- The Huadong Valley (in green) between the Central Mountain Range and the Coastal Mountain Range
- Length: 180 km (110 mi)

Geology
- Type: Valley

Geography
- Location: Taiwan
- Coordinates: 23°26′24″N 121°21′43″E﻿ / ﻿23.439959°N 121.362076°E
- Interactive map of Huadong Valley

= Huadong Valley =

Valley in Eastern Taiwan

The Huadong Valley or Hualien–Taitung Valley (花東縱谷 (Huādōng Zònggǔ, Hua^{1}-tung^{1} Tsung^{4}-ku^{3})), also known as East Longitudinal Valley, or as the Nakasendō Plain (中仙道平野, Nakasendō Heiya) during the era of Japanese rule, is a long and narrow valley located between the Central Mountain Range and the Coastal Mountain Range of eastern Taiwan, stretching about 180 km from Hualien City in the north to Taitung City in the south.

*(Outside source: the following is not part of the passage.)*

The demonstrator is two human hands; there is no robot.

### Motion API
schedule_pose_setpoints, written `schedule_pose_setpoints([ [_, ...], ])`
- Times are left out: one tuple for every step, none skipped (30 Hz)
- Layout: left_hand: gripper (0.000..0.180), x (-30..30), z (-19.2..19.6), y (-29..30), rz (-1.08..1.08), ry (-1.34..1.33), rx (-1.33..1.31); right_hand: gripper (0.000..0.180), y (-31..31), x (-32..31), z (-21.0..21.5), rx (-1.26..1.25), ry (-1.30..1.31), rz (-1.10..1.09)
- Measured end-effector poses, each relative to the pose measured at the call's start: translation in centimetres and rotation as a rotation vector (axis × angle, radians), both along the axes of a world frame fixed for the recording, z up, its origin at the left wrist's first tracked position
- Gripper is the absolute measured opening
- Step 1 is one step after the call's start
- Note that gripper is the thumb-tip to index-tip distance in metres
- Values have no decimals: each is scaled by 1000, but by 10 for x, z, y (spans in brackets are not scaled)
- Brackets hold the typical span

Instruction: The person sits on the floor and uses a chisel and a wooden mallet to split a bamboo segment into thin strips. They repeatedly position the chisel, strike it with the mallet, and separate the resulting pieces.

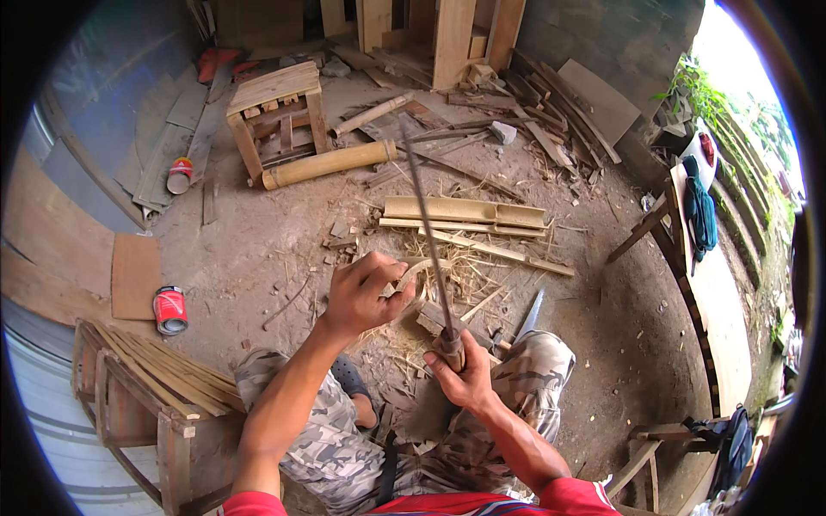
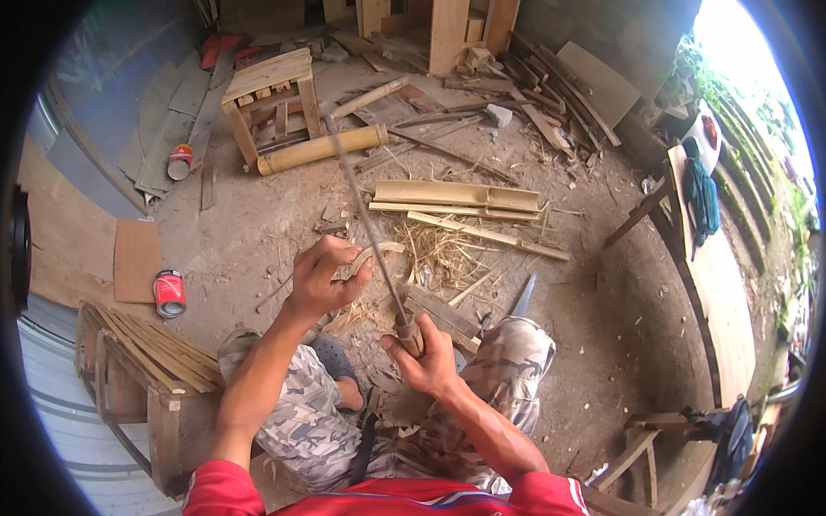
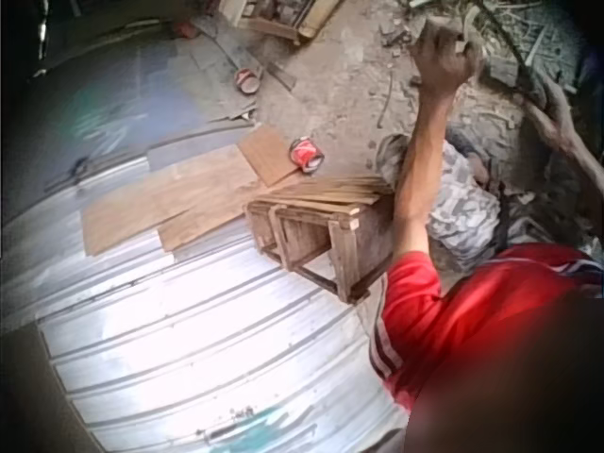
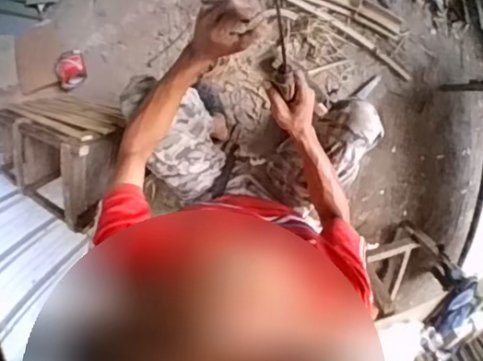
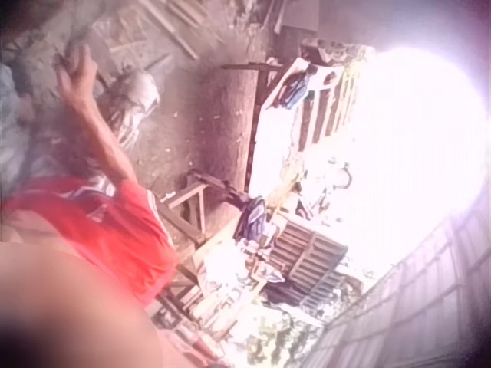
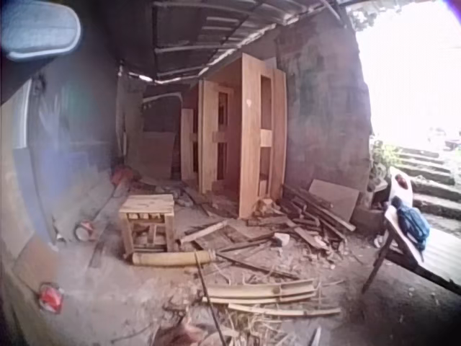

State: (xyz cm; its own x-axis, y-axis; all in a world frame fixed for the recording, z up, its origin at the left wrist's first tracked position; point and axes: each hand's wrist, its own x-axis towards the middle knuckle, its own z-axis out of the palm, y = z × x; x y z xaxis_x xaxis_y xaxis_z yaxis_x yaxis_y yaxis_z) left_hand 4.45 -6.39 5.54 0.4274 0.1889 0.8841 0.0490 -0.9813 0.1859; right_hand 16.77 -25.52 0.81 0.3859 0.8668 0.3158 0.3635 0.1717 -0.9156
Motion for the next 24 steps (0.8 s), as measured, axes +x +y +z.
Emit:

The valley is believed to be part of the northern terminus of the Philippine Mobile Belt, a complex collection of tectonic plate fragments and volcanic intrusions. The valley is formed by the alluvial plains of three large river systems, namely the Hualien River, Xiuguluan River and Beinan River, all of which flow into the Pacific Ocean.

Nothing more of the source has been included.